Yes, it is a community with a painful past. Under communism, Slovakia’s Jews lived in fear, and those days still influence the lives of these people. At the same time, this community is moving forward, driven by strong and determined personalities like Mr. Seidman’s, whom I have come to know extremely well. He not only enjoys his daily lunches in the kosher kitchen, established and supported in partnership with the Bratislava Jewish community, but he is an active participant in the Senior Coffee Club and the Jewish book club. Nearly 90, Mr. Seidman never fails to enliven things with his expert piano playing and refreshing conversation.
He’s hardly alone. I’ve come to know all the seniors in the community through weekly English classes, Israeli dancing, senior events, kosher lunches, and other community activities. In my short time here, I’ve already shared many 80- and 90-year birthdays with the group, who genuinely enjoy one another’s company.
In addition to assisting with senior-related activities, I also run Jewish weekend retreats and cultural classes for teenagers and younger children. The Jewish kindergarten classes may be the most inspiring. I work with five children, all about four years old. Maybe we don’t speak the same language, but we still speak the same culture. I sing songs with them, bake challah, teach them Hebrew words, and supervise Jewish art projects.
I was thrilled to discover that these four-year-olds participate in holiday celebrations with their families. Matthew, Ben, David, Bianca, and Theresa are the future of the community and we all benefit from the fact that they have the freedom and opportunity to nurture their Jewish involvement from a young age. I see the same enthusiasm and dedication to learning Jewish tradition from the 12-year-olds I teach in an after-school program here. Among the youth there is much hope for a future community that is strong in its connection to Jewish traditions.

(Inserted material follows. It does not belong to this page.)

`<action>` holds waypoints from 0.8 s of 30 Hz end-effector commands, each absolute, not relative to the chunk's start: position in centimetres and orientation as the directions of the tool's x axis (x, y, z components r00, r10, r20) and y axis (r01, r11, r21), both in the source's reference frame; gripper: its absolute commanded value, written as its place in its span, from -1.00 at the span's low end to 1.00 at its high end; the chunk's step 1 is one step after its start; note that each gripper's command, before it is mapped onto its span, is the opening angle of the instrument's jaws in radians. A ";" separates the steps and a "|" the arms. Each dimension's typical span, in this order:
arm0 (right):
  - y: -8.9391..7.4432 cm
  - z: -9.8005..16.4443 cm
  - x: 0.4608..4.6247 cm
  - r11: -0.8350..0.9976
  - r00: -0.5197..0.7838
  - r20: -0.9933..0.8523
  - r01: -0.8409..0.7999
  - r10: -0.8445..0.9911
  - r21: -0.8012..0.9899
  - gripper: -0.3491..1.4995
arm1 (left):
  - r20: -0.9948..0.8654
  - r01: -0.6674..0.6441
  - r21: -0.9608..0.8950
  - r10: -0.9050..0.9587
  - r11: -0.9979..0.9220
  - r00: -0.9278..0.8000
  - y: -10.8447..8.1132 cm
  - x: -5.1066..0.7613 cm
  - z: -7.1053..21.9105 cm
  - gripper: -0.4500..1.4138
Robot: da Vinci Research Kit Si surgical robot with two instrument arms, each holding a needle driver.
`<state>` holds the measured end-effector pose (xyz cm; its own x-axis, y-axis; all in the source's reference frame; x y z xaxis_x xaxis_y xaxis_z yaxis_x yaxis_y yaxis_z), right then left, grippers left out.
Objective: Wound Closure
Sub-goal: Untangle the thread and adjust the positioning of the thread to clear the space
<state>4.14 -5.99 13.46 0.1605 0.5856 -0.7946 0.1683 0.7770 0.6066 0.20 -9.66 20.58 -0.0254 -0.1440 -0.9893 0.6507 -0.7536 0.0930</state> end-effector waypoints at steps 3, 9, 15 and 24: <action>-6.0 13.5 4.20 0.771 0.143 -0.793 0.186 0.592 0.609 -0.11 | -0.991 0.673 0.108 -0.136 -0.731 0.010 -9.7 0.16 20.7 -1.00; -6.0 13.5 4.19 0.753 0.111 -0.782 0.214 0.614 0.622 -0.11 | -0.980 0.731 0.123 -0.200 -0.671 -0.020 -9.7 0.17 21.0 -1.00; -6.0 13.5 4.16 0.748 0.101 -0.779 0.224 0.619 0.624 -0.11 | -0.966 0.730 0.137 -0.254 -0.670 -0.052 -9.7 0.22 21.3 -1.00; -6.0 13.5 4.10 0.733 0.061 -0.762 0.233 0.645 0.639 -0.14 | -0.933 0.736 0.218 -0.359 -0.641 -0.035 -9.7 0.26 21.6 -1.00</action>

I really felt this optimism during Chanukah. One arts and crafts activity brought together 12 families with young children—families who hadn’t usually participated in our weekly programs—who all left with a stronger cultural connection and pledging to return since their children had such a great time!
The second Chanukah event—a talent show and reception—was even more successful, with more than 100 people attending to watch the show. Naturally, Mr. Seidman played the piano while a 10-year-old girl played the flute. My kindergartners sang “sevivon, sov, sov sov” dressed as dreidels and spinning in circles. Everyone was “kvelling” over them the entire afternoon!
What a joyful thing to see so many community members of all ages gathered together to celebrate this holiday of hope, miracles, and the strength of the Jewish people. I truly believe that all of these events reflect the community’s determination to move forward in step with their Jewish heritage. For my part, I think I found my place in this special community in the hopes that live in the hearts of Bratislava’s Jewish community members, young and old.
I’m proud to have an ongoing role—however small—in helping them achieve their goals.